» **DATA EXTRACT**:
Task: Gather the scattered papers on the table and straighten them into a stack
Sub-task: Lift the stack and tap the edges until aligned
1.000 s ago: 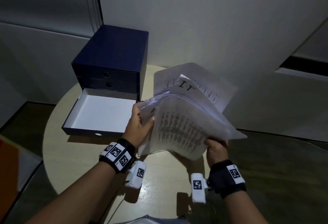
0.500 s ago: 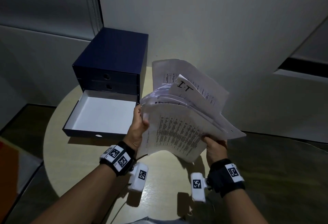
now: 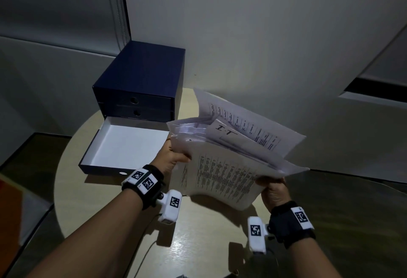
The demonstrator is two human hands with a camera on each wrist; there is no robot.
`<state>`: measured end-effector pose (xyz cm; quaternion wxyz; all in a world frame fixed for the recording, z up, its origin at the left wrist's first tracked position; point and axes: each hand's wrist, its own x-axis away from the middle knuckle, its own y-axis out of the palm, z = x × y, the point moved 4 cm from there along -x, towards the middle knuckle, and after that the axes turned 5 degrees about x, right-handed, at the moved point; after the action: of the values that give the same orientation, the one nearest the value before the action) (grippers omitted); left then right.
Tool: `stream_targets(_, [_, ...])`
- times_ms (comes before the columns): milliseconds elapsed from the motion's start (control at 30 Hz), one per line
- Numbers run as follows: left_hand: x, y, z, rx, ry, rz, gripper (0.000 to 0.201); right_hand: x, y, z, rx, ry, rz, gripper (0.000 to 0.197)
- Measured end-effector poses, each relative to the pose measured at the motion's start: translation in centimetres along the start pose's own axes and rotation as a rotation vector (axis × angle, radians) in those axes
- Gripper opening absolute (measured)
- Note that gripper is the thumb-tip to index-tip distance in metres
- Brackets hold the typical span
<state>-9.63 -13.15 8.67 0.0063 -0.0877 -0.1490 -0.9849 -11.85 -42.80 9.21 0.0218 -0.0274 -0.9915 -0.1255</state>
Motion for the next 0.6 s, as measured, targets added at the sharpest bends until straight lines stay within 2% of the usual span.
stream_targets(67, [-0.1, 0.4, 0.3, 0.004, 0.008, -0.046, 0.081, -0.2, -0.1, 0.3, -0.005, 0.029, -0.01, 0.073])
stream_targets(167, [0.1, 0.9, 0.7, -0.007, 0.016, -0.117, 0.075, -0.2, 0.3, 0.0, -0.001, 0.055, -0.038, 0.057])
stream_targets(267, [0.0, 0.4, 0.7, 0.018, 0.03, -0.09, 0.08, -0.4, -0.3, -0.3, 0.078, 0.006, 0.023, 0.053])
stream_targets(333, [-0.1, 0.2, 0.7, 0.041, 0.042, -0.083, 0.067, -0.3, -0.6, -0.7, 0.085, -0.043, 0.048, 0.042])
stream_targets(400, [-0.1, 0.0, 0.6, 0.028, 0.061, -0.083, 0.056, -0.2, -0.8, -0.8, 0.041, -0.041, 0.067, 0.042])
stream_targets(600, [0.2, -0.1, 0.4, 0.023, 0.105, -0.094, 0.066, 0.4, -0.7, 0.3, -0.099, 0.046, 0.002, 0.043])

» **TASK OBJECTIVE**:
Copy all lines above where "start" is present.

» **EXERCISE OUTPUT**:
- times_ms (comes before the columns): milliseconds elapsed from the motion's start (control at 30 Hz), one per line
- Measured end-effector poses, each relative to the pose measured at the motion's start: translation in centimetres along the start pose's own axes and rotation as a rotation vector (axis × angle, radians) in those axes

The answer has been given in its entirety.